AFTER LAST Saturday's experience when Gordon Strachan paid the price for not having suitable cover for goalkeeper Magnus Hedman when the Swede injured himself early on, it is a fair bet that the Coventry manager will give veteran Steve Ogrizovic the 12-month contract extension he seeks. Contrary to reports, however, Oggy would still be lagging behind John Burridge as the oldest Premiership player on record - unless, of course, Strachan were to give him a two-year contract.

Burridge set the record when an injury to Tony Coton gave him the chance to turn out for Manchester City against Queen's Park Rangers in their last game of the 1994-95 Premiership season at the age of 43 years, five months and 11 days. Ogrizovic will only be 42 in September, but he has been a great servant for the club, overtaking George Curtis's record number of League appearances last season and now standing at 504.

He would almost certainly have made his 505th appearance last Saturday had he not been injured. When Hedman suffered a hip injury Strachan was reluctant to pit 17-year-old Chris Kirkland into the fray and as a result Hedman was beaten by a lame shot from Vladimir Kinder in a 2-1 home defeat to Middlesbrough which threw the Sky Blues back into the relegation melting pot.

JOHN TOSHACK has been cracking the whip at Real Madrid since his team's 5-1 thrashing by championship contenders Celta Vigo a fortnight ago with tough, military-style training sessions which may not go down too well with Steve McManaman, if comments from his former Liverpool team-mate, David Burrows, are anything to go by.

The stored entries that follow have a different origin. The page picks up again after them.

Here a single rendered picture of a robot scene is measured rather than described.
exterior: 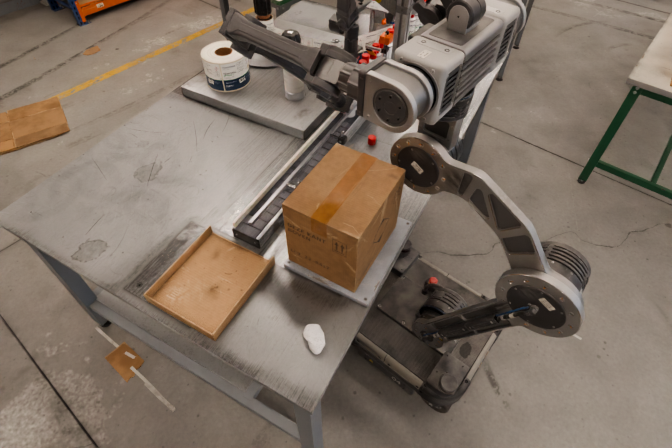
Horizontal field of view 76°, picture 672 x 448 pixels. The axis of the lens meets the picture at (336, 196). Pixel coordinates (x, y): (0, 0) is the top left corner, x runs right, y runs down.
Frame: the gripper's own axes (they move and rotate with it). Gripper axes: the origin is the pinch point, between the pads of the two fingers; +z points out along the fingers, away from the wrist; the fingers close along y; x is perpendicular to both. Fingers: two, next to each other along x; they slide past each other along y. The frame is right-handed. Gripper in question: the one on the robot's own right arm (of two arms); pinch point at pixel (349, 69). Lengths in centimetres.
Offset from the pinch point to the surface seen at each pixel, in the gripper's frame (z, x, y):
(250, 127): 19.6, -29.4, 34.7
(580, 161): 98, 116, -130
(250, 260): 21, 13, 90
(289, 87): 7.6, -21.3, 15.1
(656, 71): 21, 125, -116
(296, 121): 14.4, -10.6, 26.7
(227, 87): 12, -49, 24
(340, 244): -2, 43, 86
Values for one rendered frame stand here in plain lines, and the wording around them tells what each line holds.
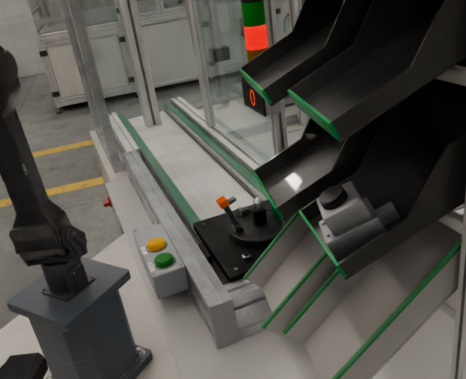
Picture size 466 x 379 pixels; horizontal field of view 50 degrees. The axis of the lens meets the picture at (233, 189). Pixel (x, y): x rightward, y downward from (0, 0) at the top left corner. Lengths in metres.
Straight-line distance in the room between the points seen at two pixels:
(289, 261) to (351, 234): 0.30
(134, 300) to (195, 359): 0.24
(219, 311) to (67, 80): 5.46
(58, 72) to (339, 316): 5.68
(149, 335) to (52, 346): 0.22
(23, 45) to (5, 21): 0.43
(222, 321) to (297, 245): 0.20
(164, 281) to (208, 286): 0.11
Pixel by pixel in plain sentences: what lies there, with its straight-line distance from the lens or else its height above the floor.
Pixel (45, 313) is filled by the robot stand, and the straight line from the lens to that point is 0.84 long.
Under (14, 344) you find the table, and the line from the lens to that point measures 1.15.
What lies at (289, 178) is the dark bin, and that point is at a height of 1.21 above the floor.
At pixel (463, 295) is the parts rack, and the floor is 1.14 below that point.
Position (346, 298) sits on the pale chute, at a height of 1.06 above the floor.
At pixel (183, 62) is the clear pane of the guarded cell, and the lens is 2.30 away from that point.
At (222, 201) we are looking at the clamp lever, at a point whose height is 1.07.
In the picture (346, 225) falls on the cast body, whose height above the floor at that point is 1.24.
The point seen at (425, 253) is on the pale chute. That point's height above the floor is 1.14.
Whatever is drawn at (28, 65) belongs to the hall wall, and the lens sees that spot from 9.06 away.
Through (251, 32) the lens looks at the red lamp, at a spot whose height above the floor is 1.35.
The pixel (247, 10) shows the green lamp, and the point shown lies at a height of 1.39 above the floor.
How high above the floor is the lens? 1.53
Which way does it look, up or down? 26 degrees down
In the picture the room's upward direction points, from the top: 9 degrees counter-clockwise
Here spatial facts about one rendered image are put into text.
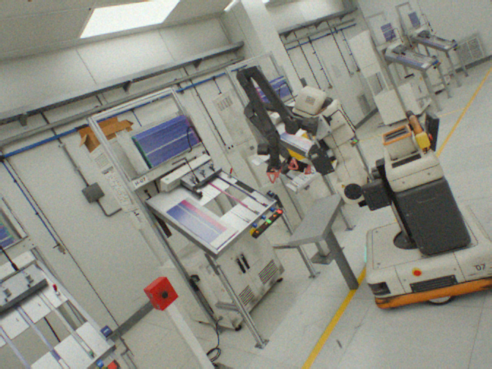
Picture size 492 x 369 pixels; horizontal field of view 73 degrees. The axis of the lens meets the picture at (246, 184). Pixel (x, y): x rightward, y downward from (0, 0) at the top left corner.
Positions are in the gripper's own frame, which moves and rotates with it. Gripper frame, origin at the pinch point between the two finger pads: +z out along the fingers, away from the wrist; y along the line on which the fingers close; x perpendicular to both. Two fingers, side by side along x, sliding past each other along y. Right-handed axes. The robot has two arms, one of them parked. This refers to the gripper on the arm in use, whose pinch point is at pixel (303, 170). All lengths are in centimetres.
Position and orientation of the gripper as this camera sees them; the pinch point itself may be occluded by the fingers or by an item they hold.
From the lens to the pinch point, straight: 206.5
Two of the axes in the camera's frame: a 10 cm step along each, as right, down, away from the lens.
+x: 3.9, -8.8, -2.6
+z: 2.5, 3.7, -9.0
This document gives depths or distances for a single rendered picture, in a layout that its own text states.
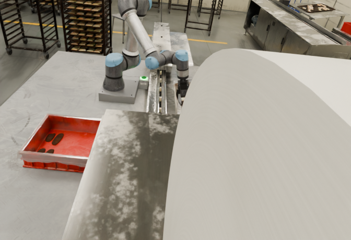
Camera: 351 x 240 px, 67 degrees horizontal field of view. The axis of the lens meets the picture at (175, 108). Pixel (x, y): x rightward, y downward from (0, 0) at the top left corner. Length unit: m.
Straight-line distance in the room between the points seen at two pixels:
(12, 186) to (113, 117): 0.67
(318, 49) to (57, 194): 3.67
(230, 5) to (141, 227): 8.61
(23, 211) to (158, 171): 0.73
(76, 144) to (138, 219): 0.97
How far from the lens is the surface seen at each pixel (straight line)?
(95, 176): 0.71
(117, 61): 1.80
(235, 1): 9.02
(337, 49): 4.32
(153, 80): 2.09
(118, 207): 0.65
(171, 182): 0.21
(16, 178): 1.44
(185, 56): 1.56
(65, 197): 1.31
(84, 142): 1.54
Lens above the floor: 1.83
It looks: 33 degrees down
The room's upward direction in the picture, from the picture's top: 8 degrees clockwise

"I'm pleased he's going to Spain rather than Italy or anywhere else, because the quicker tempo of the game will suit him. He is a great lad, a manager's dream, but he will have to get used to the different ways of operating over there. He likes his freedom and spare time and over in Spain they train three times a day sometimes. It will be interesting to see how he copes with things like that." Well, he surely didn't think he would not have to work for his pounds 14m, did he?

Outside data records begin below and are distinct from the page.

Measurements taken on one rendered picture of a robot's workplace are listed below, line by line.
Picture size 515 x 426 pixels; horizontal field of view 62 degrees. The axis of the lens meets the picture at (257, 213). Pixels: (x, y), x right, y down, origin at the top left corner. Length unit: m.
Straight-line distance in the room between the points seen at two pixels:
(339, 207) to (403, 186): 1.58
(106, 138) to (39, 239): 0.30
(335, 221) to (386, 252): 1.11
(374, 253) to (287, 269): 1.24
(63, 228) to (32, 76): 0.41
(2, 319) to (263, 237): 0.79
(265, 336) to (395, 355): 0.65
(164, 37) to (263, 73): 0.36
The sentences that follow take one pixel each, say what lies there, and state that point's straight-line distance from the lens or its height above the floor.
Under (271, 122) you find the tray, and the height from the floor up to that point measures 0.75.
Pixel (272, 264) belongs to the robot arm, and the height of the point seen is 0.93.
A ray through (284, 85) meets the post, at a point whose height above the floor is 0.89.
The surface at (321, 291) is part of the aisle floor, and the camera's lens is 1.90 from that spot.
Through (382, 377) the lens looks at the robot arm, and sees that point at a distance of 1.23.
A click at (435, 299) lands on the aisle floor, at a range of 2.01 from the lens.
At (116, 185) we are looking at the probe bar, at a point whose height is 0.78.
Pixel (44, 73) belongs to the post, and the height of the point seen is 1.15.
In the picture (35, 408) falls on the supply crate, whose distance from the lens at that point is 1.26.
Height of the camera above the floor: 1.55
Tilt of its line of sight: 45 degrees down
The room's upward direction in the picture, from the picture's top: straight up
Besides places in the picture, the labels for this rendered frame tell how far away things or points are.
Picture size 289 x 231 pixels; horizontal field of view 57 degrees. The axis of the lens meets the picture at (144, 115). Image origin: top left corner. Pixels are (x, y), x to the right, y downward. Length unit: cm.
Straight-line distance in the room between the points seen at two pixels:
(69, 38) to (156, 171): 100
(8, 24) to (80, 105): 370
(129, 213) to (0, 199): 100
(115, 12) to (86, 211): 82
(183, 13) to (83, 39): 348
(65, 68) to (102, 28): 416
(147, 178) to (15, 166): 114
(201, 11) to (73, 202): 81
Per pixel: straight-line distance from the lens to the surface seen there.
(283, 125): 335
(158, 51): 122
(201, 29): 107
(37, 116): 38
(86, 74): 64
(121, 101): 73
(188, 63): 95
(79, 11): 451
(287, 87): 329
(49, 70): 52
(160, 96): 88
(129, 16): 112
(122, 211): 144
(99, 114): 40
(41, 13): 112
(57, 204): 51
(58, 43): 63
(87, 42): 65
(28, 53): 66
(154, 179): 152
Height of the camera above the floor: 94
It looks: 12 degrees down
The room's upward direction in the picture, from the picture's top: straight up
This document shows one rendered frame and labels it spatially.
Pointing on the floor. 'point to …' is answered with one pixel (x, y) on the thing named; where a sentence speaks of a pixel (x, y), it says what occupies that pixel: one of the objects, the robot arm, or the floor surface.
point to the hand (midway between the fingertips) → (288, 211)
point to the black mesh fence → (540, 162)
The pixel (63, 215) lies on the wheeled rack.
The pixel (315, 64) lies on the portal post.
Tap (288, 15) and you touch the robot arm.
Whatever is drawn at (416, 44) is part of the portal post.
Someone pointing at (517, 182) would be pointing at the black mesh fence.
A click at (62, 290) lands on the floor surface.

LEE MILLS, the prolific Bradford City striker who took a fearful slagging off recently in the Port Vale programme on his return to the club, is the not the first Vale Park old boy, it would appear, to suffer from the author's poison pen. In an earlier Vale programme it was said of Dutchman Rogier Koordes after he had been released by the club: "He often looked as if he'd struggle to find a place in a Sunday League team full of middle- aged beer bellies whose pre-match warm-up is a fag and a pint of Peddy."

Of the departed Swede Jan Jannson it was said: "He seemed to have a fair- weather playing policy and his regular injuries were more often than not baffling to medical science. He was a bit like a Jaguar XJS, a fast designer car with great control but expensive to keep running and frequently unreliable."

Just what the two foreigners had done to invite such bile is not known. At least Mills had given cause for resentment with his parting shot: "Three years at Vale Park is enough for anybody." At recent home games the local fanzine, Vale Park Beano, has invited fans to sign a letter supporting the club's views on Lee Mills. "I think a lot of fans would agree with the article in the match programme," editor Dick Mills (definitely no relation) said.

IT'S NICE to be remembered. At Stoke's last home game, the winner of the half-time draw received his prize from Eric Skeels, who still holds the record for League appearances at the Potteries club - 506 from 1958- 76.

The public address announcer introduced the legendary Stoke figure by saying, "And here to make the award is ... Eric Sykes." What a Carry On.